While harps, ukuleles and the like enjoy a fresh contemporary renaissance, the accordion remains curiously typecast in the eyes of many. Heather Ferrier, though, sees things differently. An engaging talker, magnetic performer and prolific presence in local folk circles, this virtuoso is set on shifting perceptions with her debut solo EP, employing her instrument in a manner notably removed from its traditional grounding.

“I first started playing the accordion in primary school,” she recalls. “I don’t come from a folk family or anything like that, but my school was a bit weird in that folk music was the main thing we played. We were given the choice between learning accordion or fiddle, and I chose accordion – partly because it’s quite loud, and partly because not many girls played it.” Given her budding creative mind, it didn’t take long for this pull to grow more nuanced: “It’s quite a complex instrument; there’s a lot of really unique rhythmic sounds you can get from it that you can’t from say a guitar groove. It creates a big, emotional sound, and since you can play both the melody and accompaniment there’s so much scope to do different things. I think that’s what’s kept me going with it for all this time!”

Now working in education herself, Heather is more aware than most of how her companion has come to be regarded among musicians of the future. “The kids I teach mostly know accordions from the buskers they see on street corners, samples in dance tracks or French waltzes…they’ve never seen an accordionist up on a platform, and there’s just so much more that can be done.”

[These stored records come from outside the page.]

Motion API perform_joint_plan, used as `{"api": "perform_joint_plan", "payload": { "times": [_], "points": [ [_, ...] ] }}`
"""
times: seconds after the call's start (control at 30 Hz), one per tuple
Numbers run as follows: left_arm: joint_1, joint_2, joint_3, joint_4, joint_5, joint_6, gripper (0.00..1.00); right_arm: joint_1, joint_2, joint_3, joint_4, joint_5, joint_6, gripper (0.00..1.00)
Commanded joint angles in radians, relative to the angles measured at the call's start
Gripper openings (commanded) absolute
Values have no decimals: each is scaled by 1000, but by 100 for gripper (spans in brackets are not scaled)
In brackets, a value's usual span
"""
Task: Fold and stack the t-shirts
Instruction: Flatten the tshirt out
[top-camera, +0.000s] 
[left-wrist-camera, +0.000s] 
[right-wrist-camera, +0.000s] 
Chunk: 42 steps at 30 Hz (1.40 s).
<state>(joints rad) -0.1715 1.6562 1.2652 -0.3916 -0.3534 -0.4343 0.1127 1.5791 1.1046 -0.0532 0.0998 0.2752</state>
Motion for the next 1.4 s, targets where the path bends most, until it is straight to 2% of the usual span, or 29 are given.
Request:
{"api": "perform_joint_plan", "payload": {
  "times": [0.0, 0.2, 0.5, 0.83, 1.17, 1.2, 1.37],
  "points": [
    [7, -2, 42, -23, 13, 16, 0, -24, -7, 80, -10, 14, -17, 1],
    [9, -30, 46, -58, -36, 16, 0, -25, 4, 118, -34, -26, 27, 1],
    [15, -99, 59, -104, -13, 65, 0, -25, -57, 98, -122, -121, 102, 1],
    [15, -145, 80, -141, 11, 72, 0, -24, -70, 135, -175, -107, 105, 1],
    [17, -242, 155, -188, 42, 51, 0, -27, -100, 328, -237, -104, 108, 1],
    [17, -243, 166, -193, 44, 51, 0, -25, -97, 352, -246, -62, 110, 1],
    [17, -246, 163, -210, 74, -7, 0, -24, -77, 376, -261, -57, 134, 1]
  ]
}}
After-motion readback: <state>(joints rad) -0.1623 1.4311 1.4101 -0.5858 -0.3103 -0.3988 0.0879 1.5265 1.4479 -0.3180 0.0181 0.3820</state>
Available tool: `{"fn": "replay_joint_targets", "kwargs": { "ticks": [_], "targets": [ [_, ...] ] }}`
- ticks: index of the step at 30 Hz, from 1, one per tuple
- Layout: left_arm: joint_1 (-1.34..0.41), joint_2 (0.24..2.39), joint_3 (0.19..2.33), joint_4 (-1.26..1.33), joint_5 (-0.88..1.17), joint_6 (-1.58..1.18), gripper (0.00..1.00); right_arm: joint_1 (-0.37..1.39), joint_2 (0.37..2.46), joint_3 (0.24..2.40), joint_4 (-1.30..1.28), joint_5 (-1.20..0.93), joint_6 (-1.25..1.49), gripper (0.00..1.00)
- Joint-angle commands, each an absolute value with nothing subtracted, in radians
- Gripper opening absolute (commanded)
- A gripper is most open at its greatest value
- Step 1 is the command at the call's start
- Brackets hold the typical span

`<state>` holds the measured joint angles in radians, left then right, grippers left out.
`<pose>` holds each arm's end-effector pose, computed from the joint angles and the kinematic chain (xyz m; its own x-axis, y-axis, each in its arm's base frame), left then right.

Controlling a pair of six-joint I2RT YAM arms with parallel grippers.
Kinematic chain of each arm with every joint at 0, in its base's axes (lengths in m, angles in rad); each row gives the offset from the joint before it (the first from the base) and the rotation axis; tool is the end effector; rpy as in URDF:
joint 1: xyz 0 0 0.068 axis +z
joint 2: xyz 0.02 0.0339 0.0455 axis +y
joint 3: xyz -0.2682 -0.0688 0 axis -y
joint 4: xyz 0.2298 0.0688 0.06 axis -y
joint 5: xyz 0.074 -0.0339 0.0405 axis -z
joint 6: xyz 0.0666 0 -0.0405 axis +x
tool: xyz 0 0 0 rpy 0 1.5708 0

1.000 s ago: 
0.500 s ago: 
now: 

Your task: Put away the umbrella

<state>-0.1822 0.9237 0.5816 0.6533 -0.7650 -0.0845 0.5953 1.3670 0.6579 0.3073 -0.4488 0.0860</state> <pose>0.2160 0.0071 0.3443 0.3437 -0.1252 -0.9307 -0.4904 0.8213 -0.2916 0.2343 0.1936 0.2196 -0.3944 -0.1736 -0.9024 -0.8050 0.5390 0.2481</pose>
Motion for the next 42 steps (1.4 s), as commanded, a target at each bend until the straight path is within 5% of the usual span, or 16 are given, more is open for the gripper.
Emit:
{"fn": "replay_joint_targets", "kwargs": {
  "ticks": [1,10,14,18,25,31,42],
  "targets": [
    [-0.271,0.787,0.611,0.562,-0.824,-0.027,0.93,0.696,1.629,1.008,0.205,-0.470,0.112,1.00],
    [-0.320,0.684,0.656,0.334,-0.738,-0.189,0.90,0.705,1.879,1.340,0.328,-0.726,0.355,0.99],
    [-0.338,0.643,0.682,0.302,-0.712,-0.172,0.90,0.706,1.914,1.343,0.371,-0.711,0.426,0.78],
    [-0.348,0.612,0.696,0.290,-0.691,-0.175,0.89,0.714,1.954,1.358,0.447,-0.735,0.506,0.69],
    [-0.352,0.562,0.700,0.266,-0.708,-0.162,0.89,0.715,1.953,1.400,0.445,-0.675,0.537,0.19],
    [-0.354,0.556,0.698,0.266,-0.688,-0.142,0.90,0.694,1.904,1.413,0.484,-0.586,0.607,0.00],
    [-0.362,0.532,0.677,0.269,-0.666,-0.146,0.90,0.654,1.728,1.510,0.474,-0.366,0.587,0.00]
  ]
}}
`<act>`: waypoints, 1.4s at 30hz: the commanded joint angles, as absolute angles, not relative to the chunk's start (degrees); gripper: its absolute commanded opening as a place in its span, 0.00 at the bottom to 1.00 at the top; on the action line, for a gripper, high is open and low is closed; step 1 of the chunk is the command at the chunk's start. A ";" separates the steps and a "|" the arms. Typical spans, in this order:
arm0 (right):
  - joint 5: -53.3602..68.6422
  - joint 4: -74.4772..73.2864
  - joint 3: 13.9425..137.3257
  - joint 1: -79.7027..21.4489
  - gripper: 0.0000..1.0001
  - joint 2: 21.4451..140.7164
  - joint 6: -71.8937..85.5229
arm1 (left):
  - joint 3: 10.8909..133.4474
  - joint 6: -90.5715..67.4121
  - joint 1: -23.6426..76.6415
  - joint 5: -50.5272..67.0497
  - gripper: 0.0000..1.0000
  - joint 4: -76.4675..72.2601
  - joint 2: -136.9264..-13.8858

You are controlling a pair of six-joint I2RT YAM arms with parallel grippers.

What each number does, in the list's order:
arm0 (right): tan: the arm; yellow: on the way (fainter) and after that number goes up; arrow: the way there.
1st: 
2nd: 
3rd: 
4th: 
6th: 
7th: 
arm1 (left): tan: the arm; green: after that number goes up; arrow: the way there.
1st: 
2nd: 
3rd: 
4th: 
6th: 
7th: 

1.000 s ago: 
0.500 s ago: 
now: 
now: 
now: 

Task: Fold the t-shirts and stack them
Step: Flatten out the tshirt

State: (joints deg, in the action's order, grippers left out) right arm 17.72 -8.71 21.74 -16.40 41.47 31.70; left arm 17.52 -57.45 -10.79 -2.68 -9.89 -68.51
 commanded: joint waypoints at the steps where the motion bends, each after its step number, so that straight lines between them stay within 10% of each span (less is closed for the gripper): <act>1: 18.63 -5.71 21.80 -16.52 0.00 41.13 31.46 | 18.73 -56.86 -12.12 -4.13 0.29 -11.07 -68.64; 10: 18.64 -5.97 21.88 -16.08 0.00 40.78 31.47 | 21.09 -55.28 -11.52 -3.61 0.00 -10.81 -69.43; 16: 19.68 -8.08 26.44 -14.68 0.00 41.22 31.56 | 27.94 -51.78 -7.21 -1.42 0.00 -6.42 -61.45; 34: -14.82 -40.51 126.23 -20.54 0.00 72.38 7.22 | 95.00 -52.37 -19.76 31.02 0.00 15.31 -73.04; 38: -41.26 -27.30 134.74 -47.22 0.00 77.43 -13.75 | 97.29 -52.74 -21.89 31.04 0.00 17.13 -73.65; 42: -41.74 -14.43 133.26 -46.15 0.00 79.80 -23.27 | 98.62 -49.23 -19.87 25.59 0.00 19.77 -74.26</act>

It creates a big, emotional sound, and since you can play both the melody and accompaniment there’s so much scope to do different things

Born and raised in Stockport, Heather came to Newcastle aged 18 to study Folk and Traditional Music. It was shortly after graduating that the seeds of this month’s From The Ashes EP were sewn, by which time she was already applying her skills in the quartet Balter and duo RŪNN. “I was writing for both those projects, but also had ideas which wouldn’t fit with either and decided to keep all to myself! I love the process of being able to write freely; I still write plenty of jigs, but I’ve never fully fitted into the world of traditional English folk music. My style has definitely branched into something more contemporary.”

When her boyfriend gifted her a MIDI keyboard for Christmas, From The Ashes’ four bold, dynamic pieces began to take shape in earnest. Rich, evocative and sporting a candid emotional balance, these vivid, electronically-infused soundworlds come – perhaps inevitably – from a place of introspection, with each penned in response to a critical moment during the initial 2020 lockdown.

“The EP is based around the emotional processes we’ve experienced over the past couple of years, but I also hope people can find their own meanings within these songs,” she adds. “I’m an instrumentalist – I’ve never sang – and I think the way we connect with melody can be far more personal than with words. Singers tell stories, but with instrumental melodies you can project your own feelings onto them. I wanted to represent the lighter bits as well as the darkness, and I guess what I’d like people to take away from it is a sense of acceptance – that while the world might be rubbish, things will always work out okay in the end.”

Heather Ferrier releases From The Ashes on 22nd April.